We'd like to use the security/encryption provided by Solaris.
Is this personal information being entered from an application front-end or government secrets? Medical information or your mother's favorite cookie recipes?
Without a clear and concise explanation no help is possible.
But generally speaking I can't think of any good reason to use operating system encryption when it is not even close to as capable of that in the database.
Here are some more specifics:
The data will have personal identifiable information which needs to be encrypted, per requirements. Gov't in this case.
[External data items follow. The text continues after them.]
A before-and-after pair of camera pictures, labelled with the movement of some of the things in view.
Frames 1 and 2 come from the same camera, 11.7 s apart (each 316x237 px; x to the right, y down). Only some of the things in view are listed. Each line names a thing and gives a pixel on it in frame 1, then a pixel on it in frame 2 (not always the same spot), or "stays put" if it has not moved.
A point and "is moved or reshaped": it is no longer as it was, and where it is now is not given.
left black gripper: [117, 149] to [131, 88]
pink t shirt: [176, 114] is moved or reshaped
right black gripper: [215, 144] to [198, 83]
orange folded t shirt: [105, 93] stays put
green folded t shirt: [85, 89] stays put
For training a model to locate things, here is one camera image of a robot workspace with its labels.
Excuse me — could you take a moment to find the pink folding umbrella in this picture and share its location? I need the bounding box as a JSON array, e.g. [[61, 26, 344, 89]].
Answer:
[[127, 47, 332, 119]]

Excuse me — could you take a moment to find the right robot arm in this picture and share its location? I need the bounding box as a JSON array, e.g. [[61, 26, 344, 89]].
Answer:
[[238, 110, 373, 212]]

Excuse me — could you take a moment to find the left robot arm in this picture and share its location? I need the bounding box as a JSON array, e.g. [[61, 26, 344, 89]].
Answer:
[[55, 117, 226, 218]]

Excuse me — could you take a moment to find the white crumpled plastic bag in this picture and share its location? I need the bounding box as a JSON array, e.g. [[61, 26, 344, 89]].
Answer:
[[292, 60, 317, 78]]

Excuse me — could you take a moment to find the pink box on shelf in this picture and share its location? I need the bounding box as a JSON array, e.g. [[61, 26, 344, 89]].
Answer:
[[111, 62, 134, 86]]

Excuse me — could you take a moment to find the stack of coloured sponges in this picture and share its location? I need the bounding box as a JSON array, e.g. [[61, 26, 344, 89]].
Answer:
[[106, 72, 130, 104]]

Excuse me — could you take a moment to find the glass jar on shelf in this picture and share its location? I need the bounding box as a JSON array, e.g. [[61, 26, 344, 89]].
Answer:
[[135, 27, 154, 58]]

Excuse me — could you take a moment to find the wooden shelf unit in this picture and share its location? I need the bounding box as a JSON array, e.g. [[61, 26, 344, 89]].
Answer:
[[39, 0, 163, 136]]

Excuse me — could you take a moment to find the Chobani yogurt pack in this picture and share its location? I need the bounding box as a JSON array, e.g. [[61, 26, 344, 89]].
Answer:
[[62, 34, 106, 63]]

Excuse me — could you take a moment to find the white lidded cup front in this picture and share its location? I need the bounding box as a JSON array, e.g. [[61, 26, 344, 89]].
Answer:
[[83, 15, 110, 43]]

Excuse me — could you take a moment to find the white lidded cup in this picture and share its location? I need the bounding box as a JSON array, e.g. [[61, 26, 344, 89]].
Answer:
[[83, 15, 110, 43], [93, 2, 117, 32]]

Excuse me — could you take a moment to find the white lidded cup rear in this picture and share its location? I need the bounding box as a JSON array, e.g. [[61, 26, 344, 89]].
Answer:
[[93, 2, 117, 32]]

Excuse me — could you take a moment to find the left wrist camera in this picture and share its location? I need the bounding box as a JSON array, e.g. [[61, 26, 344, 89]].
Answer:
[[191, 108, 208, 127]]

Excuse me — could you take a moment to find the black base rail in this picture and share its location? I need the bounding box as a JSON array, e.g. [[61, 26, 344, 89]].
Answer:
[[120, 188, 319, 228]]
Solaris 11 provides encryption on volumes on the system, which would provide encryption for the data at rest. The system will contain both file based information (individual user files) as well as information in the database. the PII will be in both places
For cost concerns would need to use oracle standard version. standard does not have TDE.
However of course we can setup oracle using the filesystem for data file storage and not ASM.
So it would seem that we could have the OS protecting the data files with the OS provided encryption.
I'd like to confirm however that such a setup would actually work. I haven't found mention of it anywhere.
Thoughts or information on that?
Got the answer myself from oracle support (opened an SR):
"Oracle Database 11gR2 is certified to work on Solaris 11 with ZFS encryption. This has been confirmed by Development team."
Hope this helps anyone else with the same question.
The answer is correct but I would strongly recommend you throw it away and use database encryption. Here's why:
1. While the file system may encrypt the physical files the information is non-encrypted and anyone with database access can read it.
2. Anyone with access to Log Miner can read the redo logs as plain text.
3. If anyone with database access can read the information you are almost undoubtedly (I don't know your country) not achieved regulation compliance.
So can you do it? As Oracle says ... yes you can.
Should you do it is an entirely different question and from experience my advice would be NO!